Ferenc (Franz) Liszt, a Hungarian composer, pianist, conductor and music teacher, is among the foremost composers of 19th-century Romanticism. He was born in 1811. His father, Ádám Liszt, who was a clerk of Count Esterházy, recognised his son’s exceptional musical talent early on and took every opportunity to help it unfold. Liszt played the piano to a public audience in Sopron and Pozsony (Bratislava) at the tender age of nine, and soon after he was able to continue his studies in Vienna as a student of Czerny and Salieri with the support of some art-loving patrons. He debuted in Vienna on 1 December 1822. Eleven at the time, the first concert of the young Liszt created a sensation, and it was here that he met Beethoven, through the intervention of Czerny, who himself had been Beethoven’s student.
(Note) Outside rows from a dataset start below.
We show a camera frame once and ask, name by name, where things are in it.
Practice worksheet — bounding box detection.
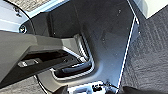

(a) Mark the grey robot torso limb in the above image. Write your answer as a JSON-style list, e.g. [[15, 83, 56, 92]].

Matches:
[[0, 29, 98, 90]]

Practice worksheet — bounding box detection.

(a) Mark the thin base cable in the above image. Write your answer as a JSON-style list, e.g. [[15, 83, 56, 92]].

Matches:
[[105, 80, 122, 91]]

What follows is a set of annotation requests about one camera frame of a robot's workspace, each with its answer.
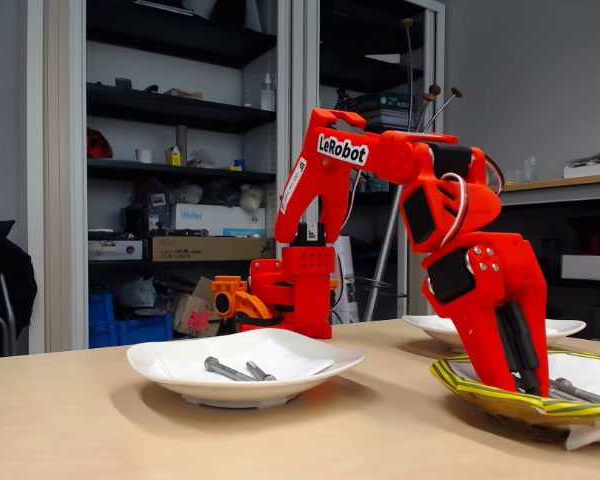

Liszt’s first composition, his Variations on a Waltz by Diabelli – the theme that Beethoven had composed his famous Diabelli Variations on – was also published here. After his debut in Vienna, the young Liszt had four extremely successful concerts in Pest and Buda, and in autumn 1823 he and his father travelled to France and moved to Paris, one of the centres of the European art scene.
His enrolment in the Conservatoire of Paris was prevented by Cherubini, the head of the institution, so Liszt returned to Vienna, where he studied music theory and counterpointing privately and set off on a concert tour. His London debut was followed by invitations to France, Switzerland and, again, to England. His concerts mainly contained fantasies and paraphrases he composed of popular operas. He settled in the French capital in 1827 for a brief period, where his talent elevated him into a celebrated figure of high society life. It was here that he met Chopin, from whom he mastered the subtleties of piano playing, as well as with Berlioz, from whom he learnt the orchestral language of music and the new inventions of programmatic music. In the late 1830s he set off on another tour, travelling all over Europe from Portugal to Russia. He became a teacher at the conservatory of Geneva in 1835. In the early 1840s he worked as the conductor of the Weimar court theatre, where he popularised and conducted the works of his contemporaries and taught fledgling musicians and composers flocking there from all corners of the world. Liszt shared the last decades of his life between Weimar, Rome and Budapest. In the first years of the Academy of Music in Budapest he generously helped the newly emerging centre of the Hungarian musical culture and he even took on teaching duties for several months of the year.
Liszt was an extremely productive composer. He composed the majority of his works for the piano, the playing of which require extraordinary technical skill. The fact that many of his pieces are not known can be explained by their huge number: most of his 400 original pieces are virtuoso piano compositions, symphonies, symphonic poems and masses. He composed a total of about 1,400 works (including original pieces, paraphrases, etc.), which makes him one of the most prolific composers of all time. He is known for numerous musical paraphrases, including ones written of such complex orchestral pieces as Beethoven’s symphonies, for example. His works form an essential part of the programme of concert halls all over the world.
The performer of the pieces:
The world renowned, Liszt Award-laureate Hungarian musician, Gábor Farkas, is one of the finest pianists of his generation, a widely acclaimed performer of a Romantic repertoire, the winner of numerous international piano competitions as well as a regularly invited player at the most important music festivals and concert halls of the world. He has many solo albums released by Warner Music Hungary, Hungaroton, Toccata Classics London and Steinway & Sons Records. His outstanding talent and career thus far have been recognised by the Hungarian state’s Liszt and Junior Prima awards as well as by Steinway Artist and he has also received the Aoyama Music Award.
Gábor Farkas has been the head of the keyboard department of the Liszt Academy of music since the academic year 2020/21 and he is also the head of the institution’s doctoral school, while also being a guest professor at the Tokyo College of Music in Japan.